Candidaturas querem devolver Lisboa a roteiro de exposições itinerantes internacionais

 

Lisboa, 30 Mai (Lusa) - Lisboa deve ser colocada na rota das grandes exposições internacionais, defenderam hoje num debate vários representantes de candidaturas às eleições intercalares para a Câmara de Lisboa.
Na tertúlia "É a Cultura, Estúpido!", organizada pelas Produções Fictícias no Teatro Municipal de São Luís, a representante da lista do CDS encabeçada por Telmo Correia, Teresa Caeiro, defendeu a necessidade de Portugal "regressar ao roteiro das grandes exposições itinerantes", afirmando que desde a cedência do Centro Cultural de Belém para a colecção Berardo, a capital ficou fora do circuito.
A candidata socialista Helena Freitas, integrada na lista liderada por António Costa, considerou também uma "prioridade fazer com que as exposições internacionais cheguem a Lisboa".
Falando pela lista apoiada pelo Bloco de Esquerda que apresenta José Sá Fernandes como candidato à presidência da autarquia, David Ferreira defendeu que o próximo executivo deverá "redesenhar o mapa dos museus da cidade, fechando, fundindo uns com outros e abrindo outros novos".

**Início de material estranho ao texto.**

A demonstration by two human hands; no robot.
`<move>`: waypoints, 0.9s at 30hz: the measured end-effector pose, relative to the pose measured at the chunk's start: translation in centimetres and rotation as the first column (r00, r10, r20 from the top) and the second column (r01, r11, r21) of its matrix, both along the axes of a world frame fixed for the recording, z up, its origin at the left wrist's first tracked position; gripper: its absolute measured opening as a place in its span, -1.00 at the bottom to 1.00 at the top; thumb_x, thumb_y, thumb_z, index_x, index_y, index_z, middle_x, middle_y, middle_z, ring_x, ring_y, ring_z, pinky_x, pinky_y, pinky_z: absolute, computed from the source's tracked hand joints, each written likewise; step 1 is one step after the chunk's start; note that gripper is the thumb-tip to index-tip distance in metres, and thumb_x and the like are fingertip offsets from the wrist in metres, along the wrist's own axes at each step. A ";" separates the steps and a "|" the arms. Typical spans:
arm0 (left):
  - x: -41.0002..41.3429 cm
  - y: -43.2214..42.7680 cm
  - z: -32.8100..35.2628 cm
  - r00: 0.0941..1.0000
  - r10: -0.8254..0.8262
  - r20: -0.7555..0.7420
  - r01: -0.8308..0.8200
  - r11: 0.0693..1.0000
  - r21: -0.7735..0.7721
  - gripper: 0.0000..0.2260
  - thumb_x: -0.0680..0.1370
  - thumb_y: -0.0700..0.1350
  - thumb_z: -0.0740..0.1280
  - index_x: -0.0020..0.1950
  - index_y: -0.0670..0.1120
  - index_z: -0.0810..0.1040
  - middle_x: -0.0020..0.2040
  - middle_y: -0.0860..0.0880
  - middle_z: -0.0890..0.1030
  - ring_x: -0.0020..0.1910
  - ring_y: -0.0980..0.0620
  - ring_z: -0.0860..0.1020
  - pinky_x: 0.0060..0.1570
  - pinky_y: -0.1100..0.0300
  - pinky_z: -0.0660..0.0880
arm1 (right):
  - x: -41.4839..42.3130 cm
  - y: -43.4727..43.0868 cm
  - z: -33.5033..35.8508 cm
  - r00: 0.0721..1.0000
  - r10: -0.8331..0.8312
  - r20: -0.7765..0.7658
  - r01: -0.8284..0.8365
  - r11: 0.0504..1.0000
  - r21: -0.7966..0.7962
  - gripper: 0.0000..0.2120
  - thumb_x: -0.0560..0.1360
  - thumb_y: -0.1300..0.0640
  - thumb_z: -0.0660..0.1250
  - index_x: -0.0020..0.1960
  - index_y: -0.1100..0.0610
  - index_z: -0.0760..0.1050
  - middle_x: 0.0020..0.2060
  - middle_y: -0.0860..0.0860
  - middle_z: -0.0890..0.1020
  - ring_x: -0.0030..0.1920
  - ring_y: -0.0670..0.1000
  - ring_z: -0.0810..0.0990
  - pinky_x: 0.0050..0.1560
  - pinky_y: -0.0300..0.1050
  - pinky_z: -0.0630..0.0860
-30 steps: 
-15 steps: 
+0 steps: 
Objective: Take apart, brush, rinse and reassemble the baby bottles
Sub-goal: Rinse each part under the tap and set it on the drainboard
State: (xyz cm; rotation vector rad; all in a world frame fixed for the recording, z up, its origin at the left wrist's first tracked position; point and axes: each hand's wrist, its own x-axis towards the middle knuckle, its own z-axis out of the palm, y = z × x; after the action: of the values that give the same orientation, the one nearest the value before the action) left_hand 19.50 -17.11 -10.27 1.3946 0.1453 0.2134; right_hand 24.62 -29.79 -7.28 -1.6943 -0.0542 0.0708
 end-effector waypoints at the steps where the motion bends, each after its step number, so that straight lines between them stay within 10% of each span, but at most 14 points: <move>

"Lisboa não tem um museu do Mar ou um museu do Terramoto de 1755", exemplificou, advogando que a Câmara deve apostar em fazer de Lisboa a "grande capital da Lusofonia".
Teresa Caeiro avançou ainda com a proposta de aproveitar a ligação a Lisboa de figuras como Fernando Pessoa para criar circuitos dedicados a explorar a vivência lisboeta do poeta.
Pela lista do PSD, Teresa Leal Coelho afirmou que o programa da lista social-democrata, encabeçada por Fernando Negrão, visará a qualificação e formação, a promoção dos valores da identidade nacional e a valorização de Lisboa como uma capital europeia.
Filipe Diniz, representante da lista da CDU criticou a opção defendida por executivos anteriores de apostar em "hotéis de charme" para zonas como a Baixa, afirmando que Lisboa é neste momento "uma cidade rarefeita no plano económico e cultural".
Manuela Júdice, da lista da independente Helena Roseta, afirmou que o importante para o próximo mandato é "utilizar os meios disponíveis, os bens culturais móveis e imóveis da Câmara, dando vida ao que existe".